*What is required:* Pictures in the data below are not part of the copy; transcribe everything else exactly.

*Information provided:*
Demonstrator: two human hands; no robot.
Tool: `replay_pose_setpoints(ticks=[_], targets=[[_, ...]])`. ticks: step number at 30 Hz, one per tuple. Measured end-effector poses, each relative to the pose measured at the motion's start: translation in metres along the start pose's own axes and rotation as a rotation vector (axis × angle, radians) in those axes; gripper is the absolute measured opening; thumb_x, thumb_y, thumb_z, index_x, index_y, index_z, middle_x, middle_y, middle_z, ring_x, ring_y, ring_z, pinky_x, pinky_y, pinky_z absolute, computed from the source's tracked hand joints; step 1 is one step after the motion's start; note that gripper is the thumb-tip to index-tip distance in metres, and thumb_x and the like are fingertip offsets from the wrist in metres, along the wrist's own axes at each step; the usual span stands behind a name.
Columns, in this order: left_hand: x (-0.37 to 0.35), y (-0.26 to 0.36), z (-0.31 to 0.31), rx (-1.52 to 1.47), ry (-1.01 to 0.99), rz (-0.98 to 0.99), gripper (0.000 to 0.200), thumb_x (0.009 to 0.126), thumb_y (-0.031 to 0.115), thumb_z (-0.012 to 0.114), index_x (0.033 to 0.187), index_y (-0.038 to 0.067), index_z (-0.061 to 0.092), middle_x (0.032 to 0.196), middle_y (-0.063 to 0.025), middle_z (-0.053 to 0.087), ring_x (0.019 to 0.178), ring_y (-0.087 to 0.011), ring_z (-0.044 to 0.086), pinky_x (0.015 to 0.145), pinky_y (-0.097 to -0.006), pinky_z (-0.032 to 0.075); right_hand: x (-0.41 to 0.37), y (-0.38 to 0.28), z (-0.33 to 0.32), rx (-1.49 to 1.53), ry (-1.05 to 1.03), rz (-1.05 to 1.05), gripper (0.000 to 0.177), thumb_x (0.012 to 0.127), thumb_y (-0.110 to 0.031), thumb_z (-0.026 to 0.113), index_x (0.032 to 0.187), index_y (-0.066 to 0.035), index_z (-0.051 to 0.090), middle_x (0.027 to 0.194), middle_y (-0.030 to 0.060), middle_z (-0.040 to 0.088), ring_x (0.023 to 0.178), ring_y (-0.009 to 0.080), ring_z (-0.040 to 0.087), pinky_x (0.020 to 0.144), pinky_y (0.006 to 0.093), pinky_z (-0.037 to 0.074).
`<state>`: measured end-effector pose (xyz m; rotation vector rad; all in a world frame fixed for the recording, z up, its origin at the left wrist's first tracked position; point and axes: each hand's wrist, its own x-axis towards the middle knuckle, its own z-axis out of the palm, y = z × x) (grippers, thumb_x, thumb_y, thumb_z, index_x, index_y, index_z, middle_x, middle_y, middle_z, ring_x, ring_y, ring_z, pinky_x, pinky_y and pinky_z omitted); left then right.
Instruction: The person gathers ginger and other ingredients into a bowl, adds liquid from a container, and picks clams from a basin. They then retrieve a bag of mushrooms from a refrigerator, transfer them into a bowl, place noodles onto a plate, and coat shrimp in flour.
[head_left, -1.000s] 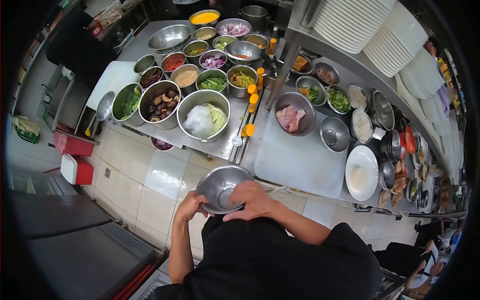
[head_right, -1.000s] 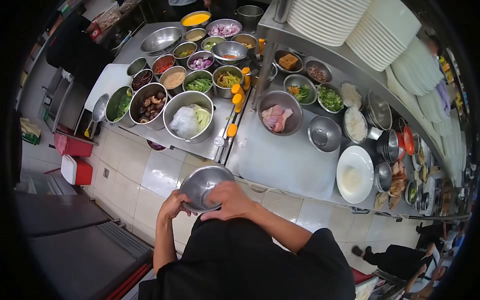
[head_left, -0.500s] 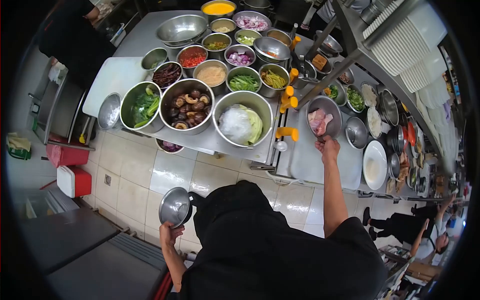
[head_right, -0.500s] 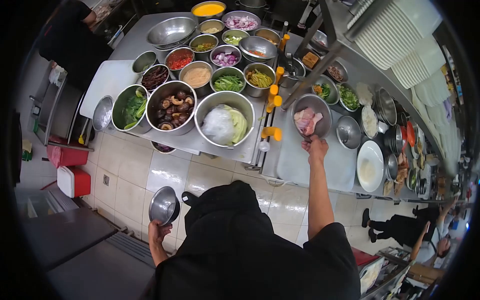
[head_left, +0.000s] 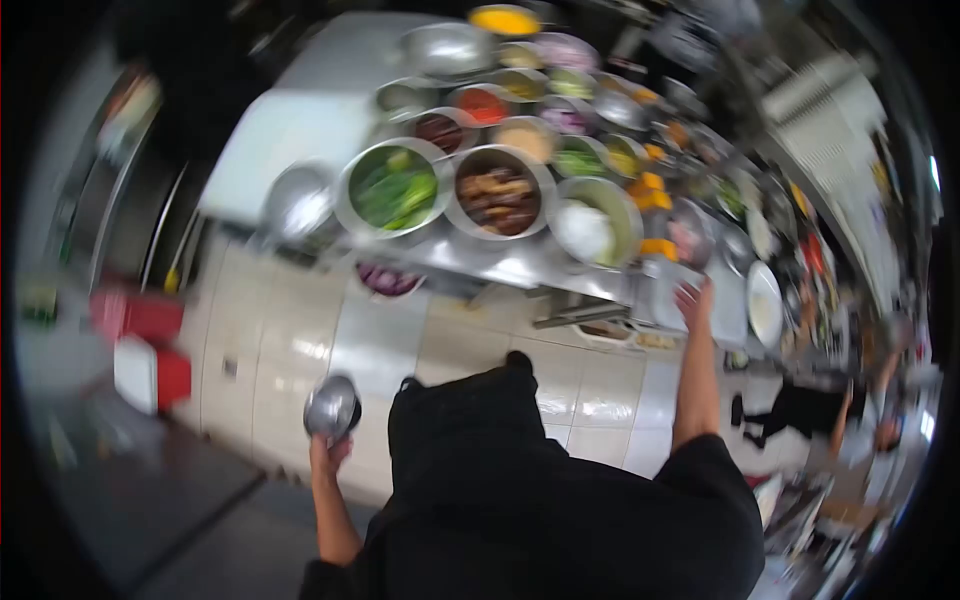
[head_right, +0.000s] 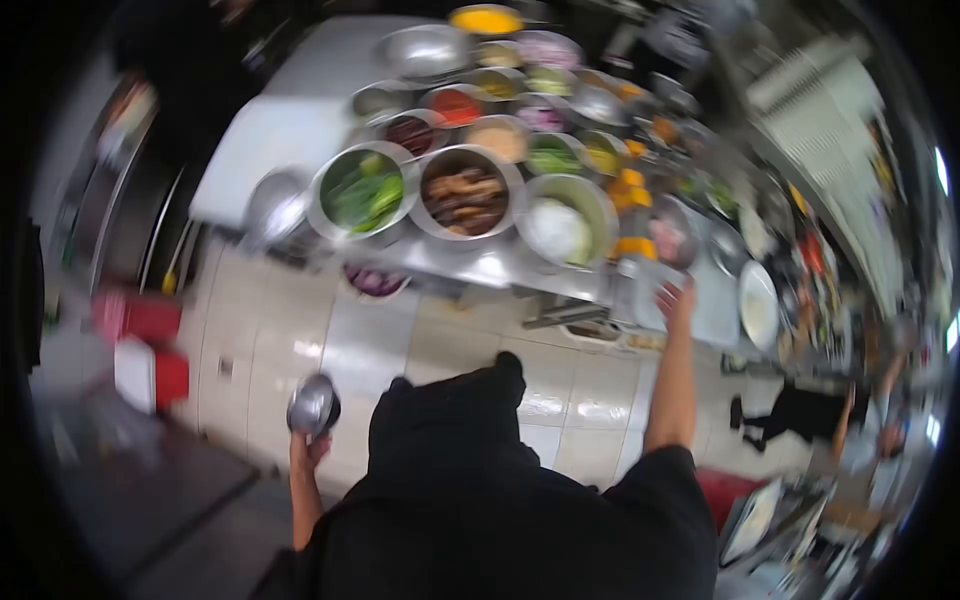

*Answer section:*
Demonstrator: two human hands; no robot.
Tool: `replay_pose_setpoints(ticks=[_], targets=[[_, ...]])`. ticks: step number at 30 Hz, one per tuple. Measured end-effector poses, each relative to the pose measured at the motion's start: translation in metres along the start pose's own axes and rotation as a rotation vector (axis × angle, radians) in those axes; gripper is the absolute measured opening; thumb_x, thumb_y, thumb_z, index_x, index_y, index_z, middle_x, middle_y, middle_z, ring_x, ring_y, ring_z, pinky_x, pinky_y, pinky_z absolute, computed from the source's tracked hand joints; step 1 is one step after the motion's start; note that gripper is the thumb-tip to index-tip distance in metres, and thumb_x and the like are fingertip offsets from the wrist in metres, along the wrist's own axes at each step; the usual span stands behind a name.
Columns, in this order: left_hand: x (-0.37 to 0.35), y (-0.26 to 0.36), z (-0.31 to 0.31), rx (-1.52 to 1.47), ry (-1.01 to 0.99), rz (-0.98 to 0.99), gripper (0.000 to 0.200), thumb_x (0.009 to 0.126), thumb_y (-0.031 to 0.115), thumb_z (-0.012 to 0.114), index_x (0.033 to 0.187), index_y (-0.038 to 0.067), index_z (-0.061 to 0.092), middle_x (0.032 to 0.196), middle_y (-0.063 to 0.025), middle_z (-0.053 to 0.087), ring_x (0.019 to 0.178), ring_y (-0.087 to 0.011), ring_z (-0.044 to 0.086), pinky_x (0.015 to 0.145), pinky_y (-0.097 to -0.006), pinky_z (-0.032 to 0.075); right_hand: x (-0.41 to 0.37), y (-0.38 to 0.28), z (-0.33 to 0.32), rx (-1.49 to 1.53), ry (-1.05 to 1.03), rz (-1.05 to 1.05), gripper (0.000 to 0.177), thumb_x (0.012 to 0.127), thumb_y (-0.110 to 0.031), thumb_z (-0.026 to 0.113), index_x (0.032 to 0.187), index_y (-0.066 to 0.035), index_z (-0.051 to 0.090), middle_x (0.027 to 0.194), middle_y (-0.030 to 0.060), middle_z (-0.040 to 0.088), ring_x (0.023 to 0.178), ring_y (-0.009 to 0.080), ring_z (-0.040 to 0.087), pinky_x (0.020 to 0.144), pinky_y (0.006 to 0.093), pinky_z (-0.037 to 0.074).
`<state>`: measured end-effector pose (xyz m; rotation vector rad; all in a world frame fixed for the recording, z up, its origin at the left wrist's first tracked position; point and axes: each hand's wrist, its own x-axis towards the middle knuckle, its own z-axis out of the palm, y = z × x) (grippers, thumb_x, thumb_y, thumb_z, index_x, index_y, index_z, middle_x, middle_y, middle_z, ring_x, ring_y, ring_z, pinky_x, pinky_y and pinky_z omitted); left then right.
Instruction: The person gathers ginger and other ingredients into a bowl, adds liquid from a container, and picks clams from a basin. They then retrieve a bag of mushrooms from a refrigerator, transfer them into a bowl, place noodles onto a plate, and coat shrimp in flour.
[head_left, -1.000s] 
[head_right, -1.000s] 
[head_left, -0.500s] 
[head_right, -0.500s] 
[head_left, +0.000s] 
[head_right, +0.000s] 

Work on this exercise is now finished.